PROBLEM. Whichever lines include the word "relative", copy them as they appear in the data.

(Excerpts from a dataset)
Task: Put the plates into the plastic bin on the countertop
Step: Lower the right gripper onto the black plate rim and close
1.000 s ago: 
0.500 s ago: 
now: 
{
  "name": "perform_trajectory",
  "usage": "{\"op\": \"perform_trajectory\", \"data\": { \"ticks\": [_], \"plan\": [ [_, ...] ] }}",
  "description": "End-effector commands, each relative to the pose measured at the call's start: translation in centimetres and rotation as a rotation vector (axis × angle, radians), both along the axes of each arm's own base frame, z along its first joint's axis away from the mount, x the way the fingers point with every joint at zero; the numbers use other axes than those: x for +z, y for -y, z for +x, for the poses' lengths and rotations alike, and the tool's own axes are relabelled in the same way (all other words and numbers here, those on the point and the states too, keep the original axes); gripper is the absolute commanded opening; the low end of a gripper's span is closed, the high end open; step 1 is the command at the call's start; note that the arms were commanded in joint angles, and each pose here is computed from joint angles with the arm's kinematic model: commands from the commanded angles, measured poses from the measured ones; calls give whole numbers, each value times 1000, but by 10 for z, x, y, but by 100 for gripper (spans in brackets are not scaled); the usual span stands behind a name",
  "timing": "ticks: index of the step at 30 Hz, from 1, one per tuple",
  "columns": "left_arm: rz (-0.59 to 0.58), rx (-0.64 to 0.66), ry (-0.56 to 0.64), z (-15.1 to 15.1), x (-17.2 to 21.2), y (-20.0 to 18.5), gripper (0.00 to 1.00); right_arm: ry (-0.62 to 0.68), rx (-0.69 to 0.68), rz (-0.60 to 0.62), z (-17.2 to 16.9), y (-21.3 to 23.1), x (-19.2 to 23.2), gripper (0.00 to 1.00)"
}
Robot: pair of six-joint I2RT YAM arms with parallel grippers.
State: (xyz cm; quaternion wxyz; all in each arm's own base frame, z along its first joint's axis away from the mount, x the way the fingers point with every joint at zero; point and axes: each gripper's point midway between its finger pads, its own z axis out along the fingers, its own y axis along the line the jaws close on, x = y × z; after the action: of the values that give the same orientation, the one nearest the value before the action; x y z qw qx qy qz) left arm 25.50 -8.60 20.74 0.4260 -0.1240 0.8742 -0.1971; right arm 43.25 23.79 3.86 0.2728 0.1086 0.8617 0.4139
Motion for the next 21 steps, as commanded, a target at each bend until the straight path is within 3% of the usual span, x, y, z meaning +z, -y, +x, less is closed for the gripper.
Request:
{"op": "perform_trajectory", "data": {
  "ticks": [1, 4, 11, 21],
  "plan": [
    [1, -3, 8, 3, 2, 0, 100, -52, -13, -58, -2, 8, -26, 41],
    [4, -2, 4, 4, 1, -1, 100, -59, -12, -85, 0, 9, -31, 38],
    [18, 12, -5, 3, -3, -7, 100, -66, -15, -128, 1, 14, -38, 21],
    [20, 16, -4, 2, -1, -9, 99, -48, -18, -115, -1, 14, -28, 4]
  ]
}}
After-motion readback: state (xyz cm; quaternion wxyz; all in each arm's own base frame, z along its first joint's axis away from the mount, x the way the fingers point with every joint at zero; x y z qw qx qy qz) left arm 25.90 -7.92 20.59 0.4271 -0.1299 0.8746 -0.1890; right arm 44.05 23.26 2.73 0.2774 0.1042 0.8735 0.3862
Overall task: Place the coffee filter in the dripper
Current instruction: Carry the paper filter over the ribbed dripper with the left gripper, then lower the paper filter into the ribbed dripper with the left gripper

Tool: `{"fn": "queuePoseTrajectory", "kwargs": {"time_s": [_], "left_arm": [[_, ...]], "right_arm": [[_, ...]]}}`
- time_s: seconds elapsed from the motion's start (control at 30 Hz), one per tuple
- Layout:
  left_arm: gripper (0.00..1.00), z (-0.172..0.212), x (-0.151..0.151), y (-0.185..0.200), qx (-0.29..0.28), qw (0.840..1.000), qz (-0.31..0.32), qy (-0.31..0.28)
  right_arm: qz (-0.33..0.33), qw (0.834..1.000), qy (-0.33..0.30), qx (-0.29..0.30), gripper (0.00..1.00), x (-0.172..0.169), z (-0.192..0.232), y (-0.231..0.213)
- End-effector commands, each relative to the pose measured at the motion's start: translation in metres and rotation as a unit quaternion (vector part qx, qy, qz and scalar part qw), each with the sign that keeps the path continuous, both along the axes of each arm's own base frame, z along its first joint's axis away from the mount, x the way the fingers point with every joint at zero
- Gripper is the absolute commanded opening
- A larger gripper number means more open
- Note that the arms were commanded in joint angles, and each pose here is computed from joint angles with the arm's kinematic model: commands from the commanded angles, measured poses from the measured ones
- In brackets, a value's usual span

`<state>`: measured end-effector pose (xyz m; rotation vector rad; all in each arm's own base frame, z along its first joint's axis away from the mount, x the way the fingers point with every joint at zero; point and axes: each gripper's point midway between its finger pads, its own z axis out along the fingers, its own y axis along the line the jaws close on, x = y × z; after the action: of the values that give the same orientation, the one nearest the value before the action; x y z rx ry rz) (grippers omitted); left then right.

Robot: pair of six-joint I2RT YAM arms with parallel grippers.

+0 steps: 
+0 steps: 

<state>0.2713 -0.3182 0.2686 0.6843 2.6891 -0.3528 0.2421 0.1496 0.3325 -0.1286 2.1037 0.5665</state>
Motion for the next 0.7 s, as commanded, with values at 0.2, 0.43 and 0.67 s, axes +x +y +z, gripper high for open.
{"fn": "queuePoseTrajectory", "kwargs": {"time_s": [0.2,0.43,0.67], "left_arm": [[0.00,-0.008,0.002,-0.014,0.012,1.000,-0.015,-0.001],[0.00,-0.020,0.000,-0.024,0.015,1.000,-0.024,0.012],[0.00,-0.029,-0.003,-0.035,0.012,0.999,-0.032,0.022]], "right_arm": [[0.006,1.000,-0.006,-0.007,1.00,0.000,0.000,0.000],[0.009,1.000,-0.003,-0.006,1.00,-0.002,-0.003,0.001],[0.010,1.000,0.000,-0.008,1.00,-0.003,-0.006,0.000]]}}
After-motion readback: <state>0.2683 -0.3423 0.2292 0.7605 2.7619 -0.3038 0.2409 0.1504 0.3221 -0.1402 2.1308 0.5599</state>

RESPONSE BOX.
  "description": "End-effector commands, each relative to the pose measured at the call's start: translation in centimetres and rotation as a rotation vector (axis × angle, radians), both along the axes of each arm's own base frame, z along its first joint's axis away from the mount, x the way the fingers point with every joint at zero; the numbers use other axes than those: x for +z, y for -y, z for +x, for the poses' lengths and rotations alike, and the tool's own axes are relabelled in the same way (all other words and numbers here, those on the point and the states too, keep the original axes); gripper is the absolute commanded opening; the low end of a gripper's span is closed, the high end open; step 1 is the command at the call's start; note that the arms were commanded in joint angles, and each pose here is computed from joint angles with the arm's kinematic model: commands from the commanded angles, measured poses from the measured ones; calls give whole numbers, each value times 1000, but by 10 for z, x, y, but by 100 for gripper (spans in brackets are not scaled); the usual span stands behind a name",
- End-effector commands, each relative to the pose measured at the motion's start: translation in metres and rotation as a unit quaternion (vector part qx, qy, qz and scalar part qw), each with the sign that keeps the path continuous, both along the axes of each arm's own base frame, z along its first joint's axis away from the mount, x the way the fingers point with every joint at zero

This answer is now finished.